I guess what I'm trying to say is that I was impressed by the fact that The Grudge didn't waste time explaining too much to the audience what they already know. They let the story and the characters actually tell the story. No need for the dumb person to ask the obvious question. I mean there was one scene which kinda resembled it, where Buffy, I mean Sarah, goes and talks to the Detective who explains why the house is they way it is. But it doesn't go as far as explaining how to get rid of it. He basically tells her that she SOL.

In the end, we see that she really is just Fucked.

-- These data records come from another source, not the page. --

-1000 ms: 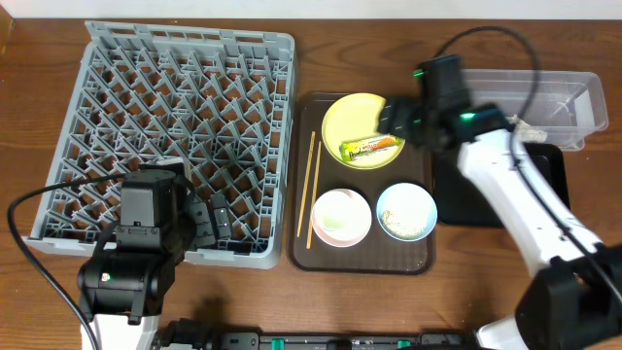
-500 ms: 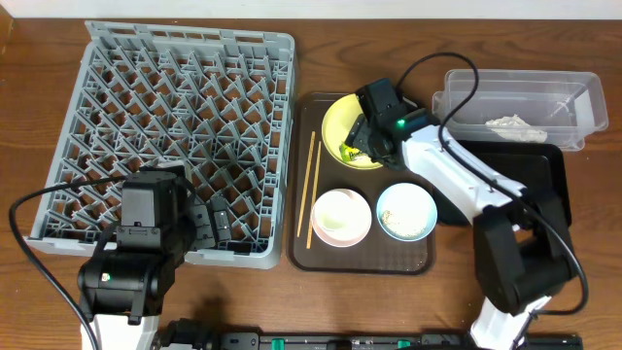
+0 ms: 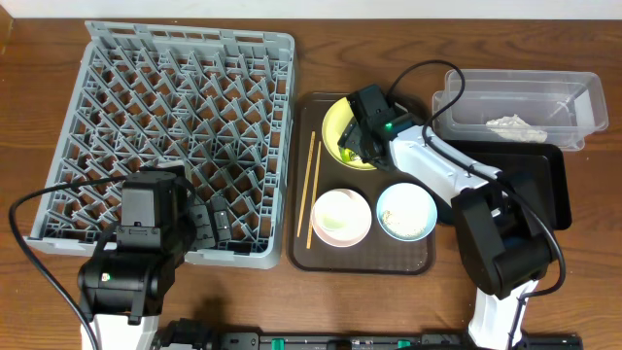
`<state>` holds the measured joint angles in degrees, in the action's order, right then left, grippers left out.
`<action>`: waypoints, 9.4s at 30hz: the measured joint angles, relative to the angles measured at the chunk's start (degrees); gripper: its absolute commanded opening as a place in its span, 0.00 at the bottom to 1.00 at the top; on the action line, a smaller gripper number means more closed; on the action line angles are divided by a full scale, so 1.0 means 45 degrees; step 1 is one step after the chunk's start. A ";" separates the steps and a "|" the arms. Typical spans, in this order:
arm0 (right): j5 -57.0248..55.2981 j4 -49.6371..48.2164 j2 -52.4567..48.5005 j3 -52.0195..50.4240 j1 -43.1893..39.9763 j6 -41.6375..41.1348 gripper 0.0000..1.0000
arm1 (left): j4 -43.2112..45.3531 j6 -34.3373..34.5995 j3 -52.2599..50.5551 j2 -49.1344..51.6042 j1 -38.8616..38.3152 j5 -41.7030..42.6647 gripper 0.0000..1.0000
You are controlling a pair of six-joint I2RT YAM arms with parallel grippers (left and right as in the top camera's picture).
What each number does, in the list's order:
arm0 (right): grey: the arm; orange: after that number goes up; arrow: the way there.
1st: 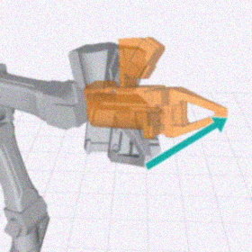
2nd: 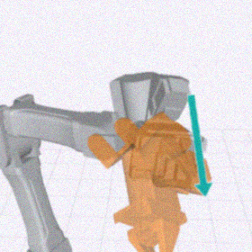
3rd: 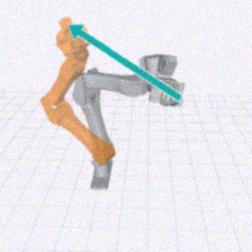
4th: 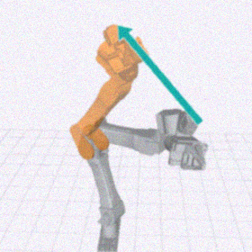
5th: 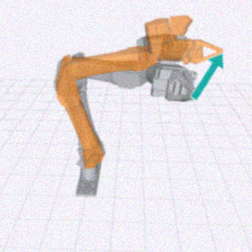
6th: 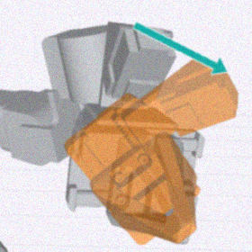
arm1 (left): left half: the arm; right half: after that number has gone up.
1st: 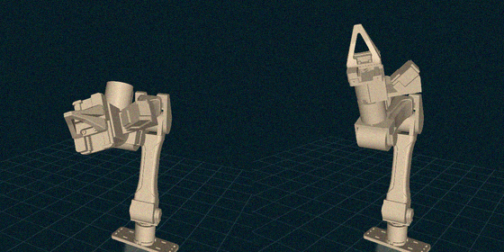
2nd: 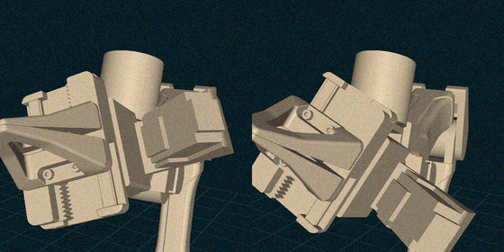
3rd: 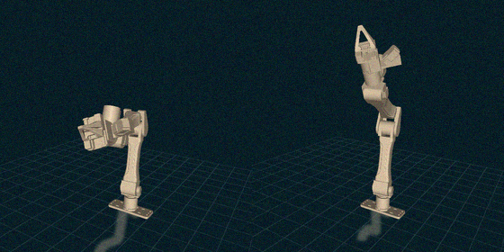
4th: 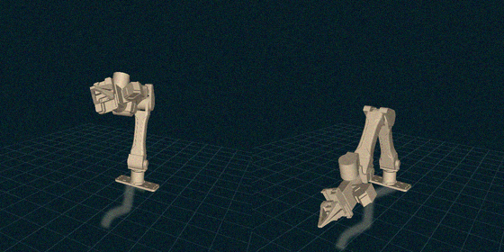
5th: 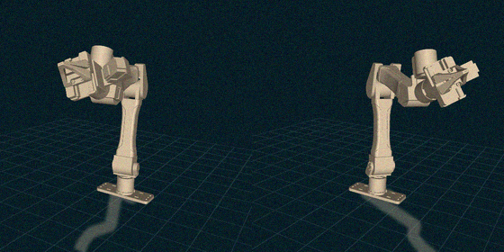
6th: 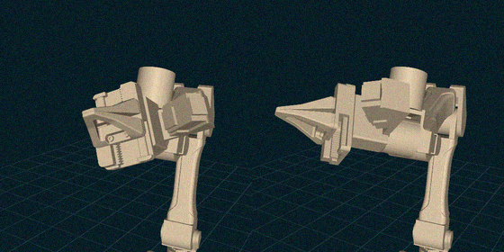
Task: Sort waste into correct bins and load items into the dishwasher
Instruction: 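Return the right gripper to the plate and grasp the snack wrapper, then drop the snack wrapper into the clear bin with the right gripper, then grasp the rim of the blue bowl with the right gripper, then tip the blue bowl over the black tray to pour out rice, then place the emptied blue bowl onto the yellow plate with the right gripper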
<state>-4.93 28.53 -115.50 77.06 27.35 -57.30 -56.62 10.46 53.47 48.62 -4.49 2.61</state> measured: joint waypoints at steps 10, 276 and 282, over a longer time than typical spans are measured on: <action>-0.0005 0.0083 0.0000 0.0000 0.0000 -0.0160 0.41 | 0.0000 0.0000 0.0000 0.0083 0.0000 0.0000 0.98; 0.2584 -0.6363 0.4250 -0.5076 -0.0078 1.4149 0.01 | 0.0000 0.0000 0.0005 0.0340 0.0000 0.0000 0.98; 0.2317 -0.6756 0.3424 -0.5076 -0.0029 1.4124 0.24 | -0.0019 0.0000 0.0005 0.0340 0.0000 0.0000 0.98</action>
<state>5.50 -1.87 -100.09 54.22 27.22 6.26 -56.71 10.46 53.49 50.15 -4.49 2.61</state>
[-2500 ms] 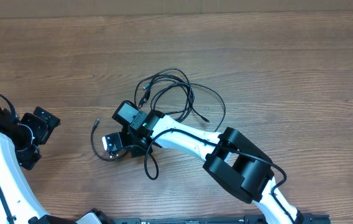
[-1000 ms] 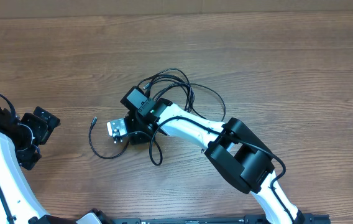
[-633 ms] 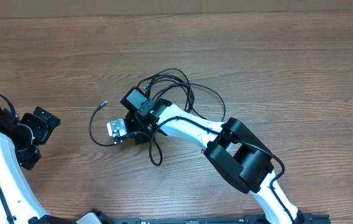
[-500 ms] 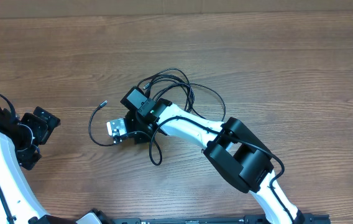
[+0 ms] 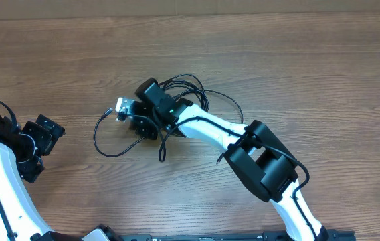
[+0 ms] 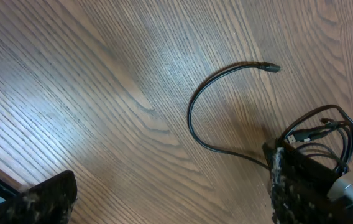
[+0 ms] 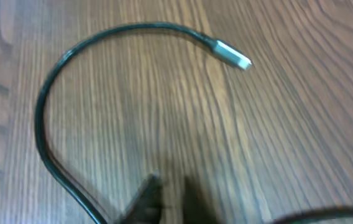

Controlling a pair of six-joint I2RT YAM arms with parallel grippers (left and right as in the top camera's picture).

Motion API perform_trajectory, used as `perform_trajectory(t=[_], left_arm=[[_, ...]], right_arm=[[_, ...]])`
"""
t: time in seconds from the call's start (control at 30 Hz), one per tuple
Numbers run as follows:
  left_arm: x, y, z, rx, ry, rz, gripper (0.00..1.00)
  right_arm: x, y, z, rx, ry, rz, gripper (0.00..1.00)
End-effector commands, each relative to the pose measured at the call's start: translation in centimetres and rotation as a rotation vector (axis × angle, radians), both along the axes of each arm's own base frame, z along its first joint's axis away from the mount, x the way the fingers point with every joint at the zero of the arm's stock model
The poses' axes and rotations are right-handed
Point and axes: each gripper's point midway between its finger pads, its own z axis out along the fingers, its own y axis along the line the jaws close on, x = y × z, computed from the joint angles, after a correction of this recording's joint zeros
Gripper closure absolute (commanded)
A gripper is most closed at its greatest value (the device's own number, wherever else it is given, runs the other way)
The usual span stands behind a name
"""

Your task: Untangle cables

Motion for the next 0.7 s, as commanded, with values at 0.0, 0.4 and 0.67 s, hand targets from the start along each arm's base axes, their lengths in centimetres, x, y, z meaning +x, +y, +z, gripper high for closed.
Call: perform_trajectory(t=[0.0, 0.4, 0.67], left_arm=[[-0.2, 0.1, 0.4, 0.014, -0.012, 0.009, 0.0], [-0.2, 0.1, 0.4, 0.014, -0.012, 0.009, 0.0], [-0.2, 0.0, 0.4, 0.014, -0.012, 0.009, 0.01]], right_arm=[[0.3, -0.5, 1.3, 0.017, 0.072, -0.067, 0.74], [-2.9, -2.4, -1.7, -0.136, 0.049, 0.12, 0.35], [-3.2, -3.8, -4.5, -0.226, 0.003, 0.168, 0.53]])
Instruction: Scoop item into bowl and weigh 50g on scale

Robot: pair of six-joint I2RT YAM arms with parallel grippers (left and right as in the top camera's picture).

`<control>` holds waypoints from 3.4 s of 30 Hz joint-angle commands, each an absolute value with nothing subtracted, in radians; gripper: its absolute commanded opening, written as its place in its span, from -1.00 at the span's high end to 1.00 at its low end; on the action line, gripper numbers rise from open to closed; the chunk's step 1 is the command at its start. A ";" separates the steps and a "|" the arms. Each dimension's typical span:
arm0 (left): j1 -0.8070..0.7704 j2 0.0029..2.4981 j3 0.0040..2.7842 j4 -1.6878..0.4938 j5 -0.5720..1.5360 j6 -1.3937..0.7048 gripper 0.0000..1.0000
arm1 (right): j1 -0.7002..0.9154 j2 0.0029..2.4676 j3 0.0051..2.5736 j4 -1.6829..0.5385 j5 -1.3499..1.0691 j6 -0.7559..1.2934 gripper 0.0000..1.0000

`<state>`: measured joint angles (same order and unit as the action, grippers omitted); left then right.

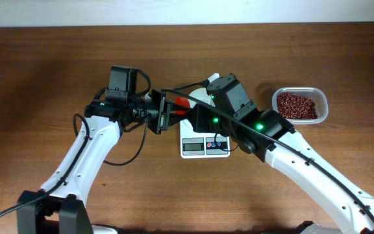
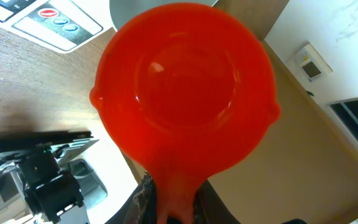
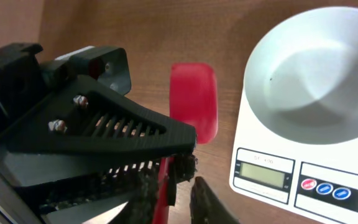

I was impressed. My wife was scared shitless. So I guess it was a good flick :)

Paul's Ponderance
How can I "drink by the date" on the bottom of the can if there is no opening there?

I saw you today
Little white stream that brings that extra joy that I didn't know I'd miss so much. How is it that you are turned on by such monkeys? Why can't your owners send a better Moses to tap on the rocks three times? Oh how I missed your ever flowing waters of information.

Links of the day
Cool GTI Commercial - Boy I love singin' in the rain
Play time - Wack the dead
Millennium Falcon Xbox- Boy I wish I had that much time to do things like that
US Hostage appears to be a toy- Leave Iraq or we kill GI Joe!
Foxtrot - End of line
Planet of the Apes 4 - Again... to much time on their hands
Truly Evil pc2700 512 Meg DDR RAM - Like the fru its of the Dev il
Gonzo Stunt game - Another time waster
Brain fart - Hehe
Fake Windows features - Again.... too much time... damn why don't I have that time?
Dog Judo

Monday, January 31, 2005

Starting over, here's hoping I don't screw it up

Well, this weekend we moved into a new Apt. A more "cute" apartment. ("cute" is a code word that my wife uses for "small" when we looked at apts)
Since I cleaned out some of my stuff. I figured I would take this advice and follow it. So that's what I'm going to try and do. I'm going to write every day and hope I don't screw it up.

Links of the day:
Banana Bunker - Hold me please, I'm scared
Marine survives 9 bombs - Ummm can I get a purple heart too? Or do I need to shoot my own foot?
Pope looses battle with peace dove - Peace out, I said PEACE OUT!
Episode III - A lost hope - I am your baby's daddy.
Doom the boardgame - Wonder if the Fatman will paint these?
Fantasy Coffins - If I wasn't planning on being toasted when I die... I would want the shoe... or maybe the beer bottle, depends on how I died I guess.
100 year old twins - if Turnips are the key... Guess I'll die young
The "king" gets ink on his finger - Hail to the king baby
Stupid video - Sounds like a bad case of the mundays.
Courage - Good time waster
Man Peed way out of avalanche - Now that's the ticket! Yeah
Cold hands - Damn I need to do more with my life...

I saw you today
Little silver and blue with your ever watching eye. I love and hate it when you sing to me. Seems you always know when I'm occupied and yet you choose to disturb me. Why don't you let me talk when I'm in my new apt? I tire of yelling at you. Why can't we just be friends?

Paul's Ponderance
Who came up with Pyramid Credit Union? I mean the word Pyramid doesn't exactly conjure up many good images. First of all, there is a pyramid scheme. That is where you give your money and you don't get any back, but you do have a promise of much money in the future. Then there is the thought of an actual Pyramid. I mean it was a tomb for crying out loud.... also most of them have all been ransacked and all the priceless jewels have been stolen. Again, not something that I would want of my money. There's also the fact that no one seems to know how they were built and some even believe aliens have built them.... does that mean I'm giving my money to aliens? Anyway... I just don't see how they have been in business for 75 years with a name like that.

Moving Day
Thanks to all who helped move us. Tidy's you're the best!
Last night after everyone left Amanda and I got some Ice Cream and a burrito and went to bed. Which was not my best decision considering the night I had last night...
Tomorrow cable gets hooked up along with the Internet... so that I'm not so bored.